CommandLine contains: "-urlcache" OR "-decode" OR "-encode"

# regsvr32.exe executing scriptlets
EventID: 1
Image ends with: "regsvr32.exe"
CommandLine contains: "/s /n /u /i:" OR "scrobj.dll"

# rundll32.exe with unusual DLLs
EventID: 1
Image ends with: "rundll32.exe"
CommandLine contains: "javascript:" OR ".js" OR "http:"

# MSBuild executing inline tasks
EventID: 1
Image contains: "MSBuild.exe"
CommandLine NOT contains: ".sln" AND NOT contains: ".csproj"

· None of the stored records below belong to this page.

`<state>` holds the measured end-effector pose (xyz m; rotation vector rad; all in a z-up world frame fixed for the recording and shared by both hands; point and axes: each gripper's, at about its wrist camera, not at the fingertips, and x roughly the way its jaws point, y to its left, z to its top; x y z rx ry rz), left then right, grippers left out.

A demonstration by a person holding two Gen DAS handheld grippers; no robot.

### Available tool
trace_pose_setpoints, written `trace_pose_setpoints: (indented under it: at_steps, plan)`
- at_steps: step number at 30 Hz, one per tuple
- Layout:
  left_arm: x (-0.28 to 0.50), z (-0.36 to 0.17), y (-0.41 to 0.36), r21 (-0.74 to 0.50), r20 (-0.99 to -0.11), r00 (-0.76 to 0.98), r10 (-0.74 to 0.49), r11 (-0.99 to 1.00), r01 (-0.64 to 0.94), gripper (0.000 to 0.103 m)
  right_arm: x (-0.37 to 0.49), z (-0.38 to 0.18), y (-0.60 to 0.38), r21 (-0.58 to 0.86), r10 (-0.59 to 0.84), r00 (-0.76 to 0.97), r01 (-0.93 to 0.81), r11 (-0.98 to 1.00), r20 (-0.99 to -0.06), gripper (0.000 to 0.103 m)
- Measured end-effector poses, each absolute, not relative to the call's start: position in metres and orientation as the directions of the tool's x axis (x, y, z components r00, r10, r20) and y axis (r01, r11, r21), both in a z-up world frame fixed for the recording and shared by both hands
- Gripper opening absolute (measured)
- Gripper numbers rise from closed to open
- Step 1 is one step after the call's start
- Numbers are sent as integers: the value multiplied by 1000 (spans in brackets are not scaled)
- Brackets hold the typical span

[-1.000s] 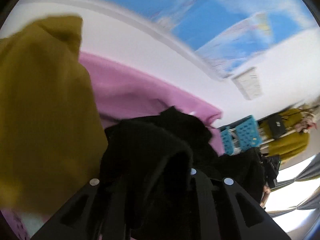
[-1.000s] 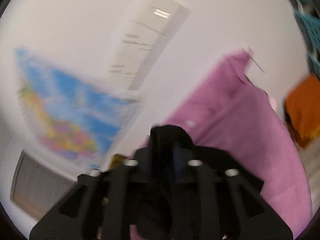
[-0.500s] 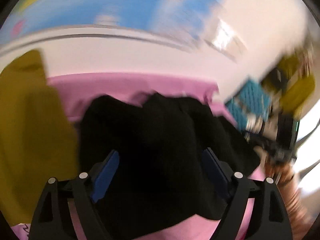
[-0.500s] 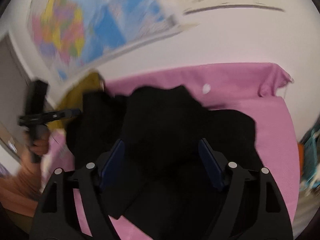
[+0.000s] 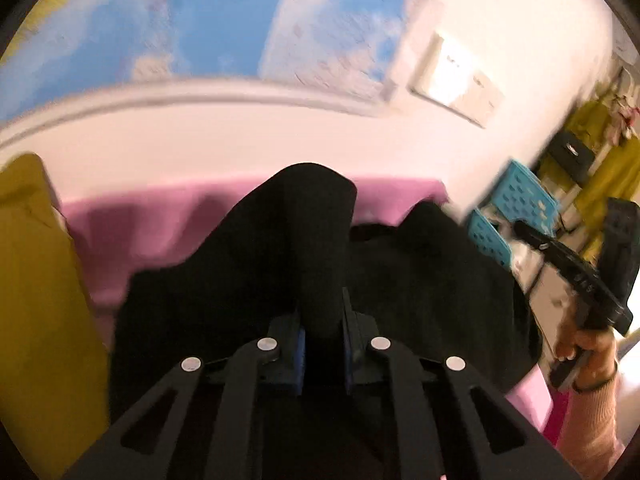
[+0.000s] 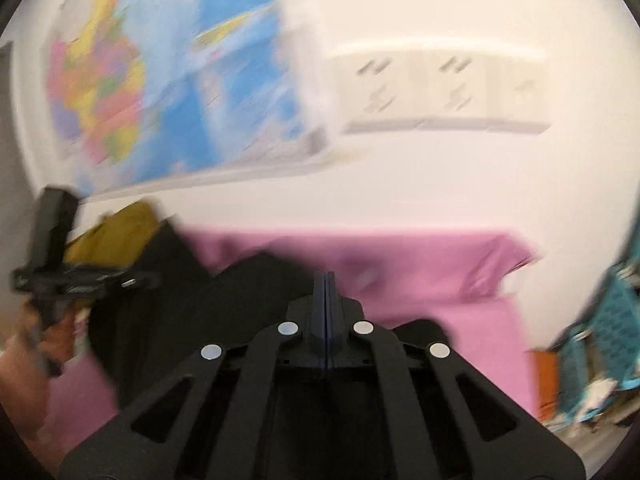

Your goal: Fold large clothes

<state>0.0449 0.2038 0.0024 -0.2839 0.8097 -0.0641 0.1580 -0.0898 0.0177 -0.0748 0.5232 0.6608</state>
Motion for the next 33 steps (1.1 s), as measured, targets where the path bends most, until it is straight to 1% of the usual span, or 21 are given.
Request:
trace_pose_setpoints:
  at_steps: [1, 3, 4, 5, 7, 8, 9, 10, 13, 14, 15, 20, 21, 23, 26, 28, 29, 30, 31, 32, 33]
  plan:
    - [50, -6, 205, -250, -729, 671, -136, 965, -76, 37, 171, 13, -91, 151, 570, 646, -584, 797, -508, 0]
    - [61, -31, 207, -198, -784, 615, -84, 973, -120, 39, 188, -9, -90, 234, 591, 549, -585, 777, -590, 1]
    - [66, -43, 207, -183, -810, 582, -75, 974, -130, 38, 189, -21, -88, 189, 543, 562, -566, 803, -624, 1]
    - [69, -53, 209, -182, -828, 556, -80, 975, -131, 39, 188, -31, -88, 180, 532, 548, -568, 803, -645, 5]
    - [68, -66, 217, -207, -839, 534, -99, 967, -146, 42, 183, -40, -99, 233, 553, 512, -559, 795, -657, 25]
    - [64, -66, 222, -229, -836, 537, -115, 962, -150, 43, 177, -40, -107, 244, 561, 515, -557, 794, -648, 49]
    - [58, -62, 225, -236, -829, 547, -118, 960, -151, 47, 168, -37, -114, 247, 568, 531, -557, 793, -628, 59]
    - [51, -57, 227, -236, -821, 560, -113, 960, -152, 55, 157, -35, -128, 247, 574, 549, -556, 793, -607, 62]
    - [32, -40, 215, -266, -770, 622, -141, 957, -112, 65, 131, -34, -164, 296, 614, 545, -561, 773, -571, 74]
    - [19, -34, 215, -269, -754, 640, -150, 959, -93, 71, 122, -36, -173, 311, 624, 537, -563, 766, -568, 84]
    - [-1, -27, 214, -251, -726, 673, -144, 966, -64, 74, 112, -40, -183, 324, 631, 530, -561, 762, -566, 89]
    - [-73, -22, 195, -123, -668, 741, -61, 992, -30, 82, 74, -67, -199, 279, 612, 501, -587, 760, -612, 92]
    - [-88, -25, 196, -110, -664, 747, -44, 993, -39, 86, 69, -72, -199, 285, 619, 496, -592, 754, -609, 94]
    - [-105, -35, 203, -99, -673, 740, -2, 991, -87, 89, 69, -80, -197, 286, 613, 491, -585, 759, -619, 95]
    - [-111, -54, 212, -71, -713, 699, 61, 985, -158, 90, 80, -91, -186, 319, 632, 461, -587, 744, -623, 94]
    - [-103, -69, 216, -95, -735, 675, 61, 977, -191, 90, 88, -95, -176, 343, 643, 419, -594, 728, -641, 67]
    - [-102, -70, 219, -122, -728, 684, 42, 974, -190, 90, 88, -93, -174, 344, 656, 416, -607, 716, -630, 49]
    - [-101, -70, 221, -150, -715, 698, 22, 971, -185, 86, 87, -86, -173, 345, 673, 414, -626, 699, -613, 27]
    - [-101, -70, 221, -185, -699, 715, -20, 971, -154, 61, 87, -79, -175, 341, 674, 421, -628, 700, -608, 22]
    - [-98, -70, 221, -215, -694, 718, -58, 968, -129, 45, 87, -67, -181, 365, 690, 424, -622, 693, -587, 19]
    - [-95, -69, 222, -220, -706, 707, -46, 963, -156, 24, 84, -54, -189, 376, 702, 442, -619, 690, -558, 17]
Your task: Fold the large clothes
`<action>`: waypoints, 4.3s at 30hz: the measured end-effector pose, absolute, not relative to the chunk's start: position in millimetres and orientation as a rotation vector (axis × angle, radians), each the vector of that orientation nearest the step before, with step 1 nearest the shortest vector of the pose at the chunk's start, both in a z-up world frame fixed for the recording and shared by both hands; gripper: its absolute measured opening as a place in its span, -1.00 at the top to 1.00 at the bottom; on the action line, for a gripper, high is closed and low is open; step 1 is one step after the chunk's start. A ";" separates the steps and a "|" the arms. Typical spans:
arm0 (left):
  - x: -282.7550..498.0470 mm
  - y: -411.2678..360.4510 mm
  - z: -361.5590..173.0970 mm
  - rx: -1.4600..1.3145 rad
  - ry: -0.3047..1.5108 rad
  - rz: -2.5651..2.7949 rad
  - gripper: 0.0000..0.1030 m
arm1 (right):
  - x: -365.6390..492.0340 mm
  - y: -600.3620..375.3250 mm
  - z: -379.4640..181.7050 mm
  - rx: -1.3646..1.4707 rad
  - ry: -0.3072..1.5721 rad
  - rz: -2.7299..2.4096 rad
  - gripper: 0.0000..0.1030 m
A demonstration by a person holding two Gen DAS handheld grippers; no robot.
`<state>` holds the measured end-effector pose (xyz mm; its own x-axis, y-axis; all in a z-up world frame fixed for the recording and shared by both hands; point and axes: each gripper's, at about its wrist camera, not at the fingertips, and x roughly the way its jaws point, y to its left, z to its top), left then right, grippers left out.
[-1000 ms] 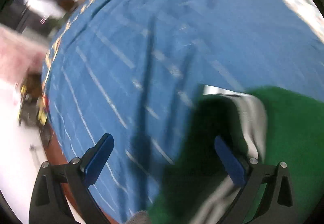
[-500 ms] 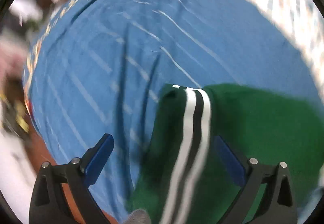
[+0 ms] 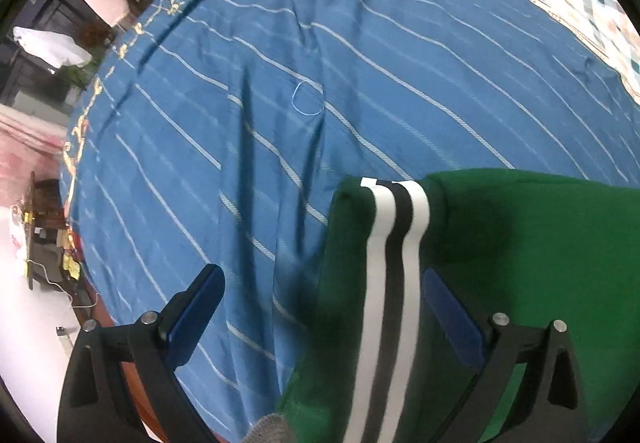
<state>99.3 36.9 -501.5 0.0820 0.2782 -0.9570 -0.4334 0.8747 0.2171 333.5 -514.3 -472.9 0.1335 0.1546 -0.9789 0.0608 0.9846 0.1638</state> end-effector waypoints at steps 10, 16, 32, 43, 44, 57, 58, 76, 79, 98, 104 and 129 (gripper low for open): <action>111.2 8.5 -534.7 -0.028 1.426 0.507 -1.00 | 393.7 -566.5 -532.1 0.540 1.498 0.065 0.90; 110.4 15.8 -536.1 -0.086 1.444 0.503 -1.00 | 360.8 -638.4 -605.1 1.257 1.526 -0.256 0.91; 112.8 12.0 -536.0 -0.034 1.442 0.513 -1.00 | 441.4 -462.3 -599.1 -0.155 1.924 0.325 -0.31; 111.7 12.6 -539.1 -0.042 1.435 0.503 -1.00 | 433.1 -567.0 -560.9 0.704 1.677 -0.050 0.68; 112.3 12.0 -538.9 -0.040 1.435 0.503 -1.00 | 430.6 -572.3 -569.6 0.767 1.656 -0.076 0.68; 99.0 -0.6 -474.8 -0.071 1.339 0.531 -1.00 | 422.7 -607.1 -515.5 0.440 1.611 0.198 -0.68; 99.0 -3.9 -474.3 -0.084 1.343 0.522 -1.00 | 418.2 -608.6 -519.9 0.386 1.646 0.199 -0.68; 75.0 -12.7 -525.8 -0.044 1.452 0.497 -1.00 | 409.7 -589.3 -512.2 0.353 1.418 0.120 0.90; 67.7 -7.9 -508.7 -0.072 1.434 0.495 -1.00 | 416.0 -577.7 -567.3 0.316 1.614 0.089 0.87; -65.9 -44.9 -540.7 -0.979 1.475 0.403 -0.97 | 229.7 -547.2 -566.9 0.488 1.669 0.057 0.36; -84.0 -27.6 -564.9 -1.279 1.170 0.596 -0.93 | 228.7 -539.7 -581.3 0.408 1.698 0.088 0.35; -20.8 74.4 -566.6 -1.147 0.849 0.543 -0.17 | 286.9 -404.7 -544.1 0.331 1.632 0.488 0.34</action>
<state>-20.8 74.4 -566.6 0.5832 -0.0439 -0.8112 -0.7549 0.3395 -0.5611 286.9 -404.7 -544.1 -0.1212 0.4859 -0.8656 -0.0690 0.8658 0.4957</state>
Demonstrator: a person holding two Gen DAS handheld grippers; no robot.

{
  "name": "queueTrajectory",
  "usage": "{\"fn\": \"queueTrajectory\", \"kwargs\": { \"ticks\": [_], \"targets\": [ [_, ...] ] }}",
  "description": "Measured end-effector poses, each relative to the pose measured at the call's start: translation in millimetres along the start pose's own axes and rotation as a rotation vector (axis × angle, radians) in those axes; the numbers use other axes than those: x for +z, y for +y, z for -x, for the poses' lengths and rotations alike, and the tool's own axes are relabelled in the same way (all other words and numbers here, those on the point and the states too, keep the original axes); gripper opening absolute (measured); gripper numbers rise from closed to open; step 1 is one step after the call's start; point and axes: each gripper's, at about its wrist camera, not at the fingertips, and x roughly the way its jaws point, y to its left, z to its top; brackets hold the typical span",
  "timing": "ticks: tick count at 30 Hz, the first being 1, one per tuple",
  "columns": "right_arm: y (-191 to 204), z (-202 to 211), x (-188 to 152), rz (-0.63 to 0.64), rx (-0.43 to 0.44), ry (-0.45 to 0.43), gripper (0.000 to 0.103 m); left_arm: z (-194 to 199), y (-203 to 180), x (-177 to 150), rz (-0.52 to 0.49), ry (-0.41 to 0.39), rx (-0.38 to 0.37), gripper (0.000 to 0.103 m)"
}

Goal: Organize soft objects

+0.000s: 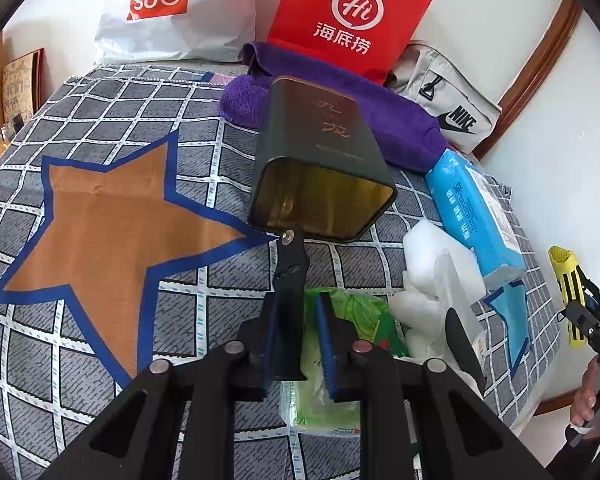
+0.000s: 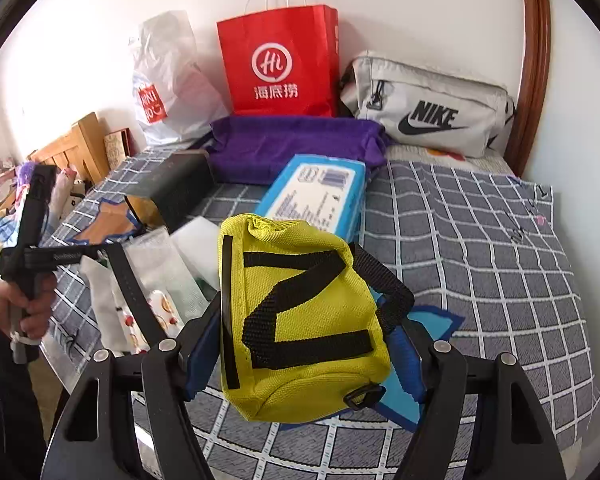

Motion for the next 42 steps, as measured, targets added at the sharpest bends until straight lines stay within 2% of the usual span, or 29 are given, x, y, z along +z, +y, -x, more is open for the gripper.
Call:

Step 6: Build Detection Rule Correlation

# Combine multiple weak signals into high-confidence detection:

# Rule: Potential post-exploitation evasion chain
# Trigger when 3+ evasion techniques observed on same host within 1 hour

# Splunk correlation search:
index=sysmon host=*
| eval technique=case(
    EventCode=2, "timestomping",
    EventCode=8 AND NOT match(SourceImage,"csrss|svchost"), "process_injection",
    EventCode=1 AND match(CommandLine,"(?i)wevtutil.*cl"), "log_clearing",
    EventCode=13 AND match(TargetObject,"DisableRealtimeMonitoring"), "security_disable",
    EventCode=1 AND match(CommandLine,"(?i)(mshta|certutil.*urlcache|regsvr32.*/s.*/n)"), "lolbin_abuse",
    true(), NULL
)
| where isnotnull(technique)
| bin _time span=1h
| stats dc(technique) as technique_count values(technique) as techniques by host _time
| where technique_count >= 3
| sort - technique_count

Key Concepts

Term	Definition
Defense Evasion (TA0005)	MITRE ATT&CK tactic where adversaries attempt to avoid detection during operations
Process Injection (T1055)	Technique of injecting code into another process's memory space to execute in a trusted context
Timestomping (T1070.006)	Modifying file timestamps to make malicious files appear old and blend with legitimate files
Masquerading (T1036)	Naming malicious files or processes to match legitimate system files to avoid detection
LOLBin	Living Off the Land Binary; legitimate Windows tool repurposed by adversaries
Indicator Removal (T1070)	Clearing logs, deleting files, or modifying artifacts to remove evidence of compromise

Tools & Systems

• Sysmon: Advanced Windows system monitoring with kernel-level visibility
• Microsoft Defender for Endpoint: EDR with advanced hunting (KQL) for evasion detection
• CrowdStrike Falcon: IOA-based behavioral detection for evasion techniques
• Elastic Security: SIEM with prebuilt detection rules for ATT&CK evasion techniques
• Sigma Rules: Vendor-agnostic detection rule format with extensive evasion rule library

Common Pitfalls

• Alert fatigue from process injection rules: Many legitimate tools (AV, accessibility) perform process injection. Maintain an allowlist of known-good source processes.
• Missing Sysmon Event ID 8/10: Default Sysmon configurations may not capture CreateRemoteThread or ProcessAccess. Use a comprehensive Sysmon config.
• Ignoring parent process context: A suspicious command line from cmd.exe is concerning only if the parent of cmd.exe is unusual (e.g., Excel spawning cmd.exe).
• Not correlating across event types: Single events are often benign. Combine multiple weak signals (process creation + network connection + file creation) for high-confidence detections.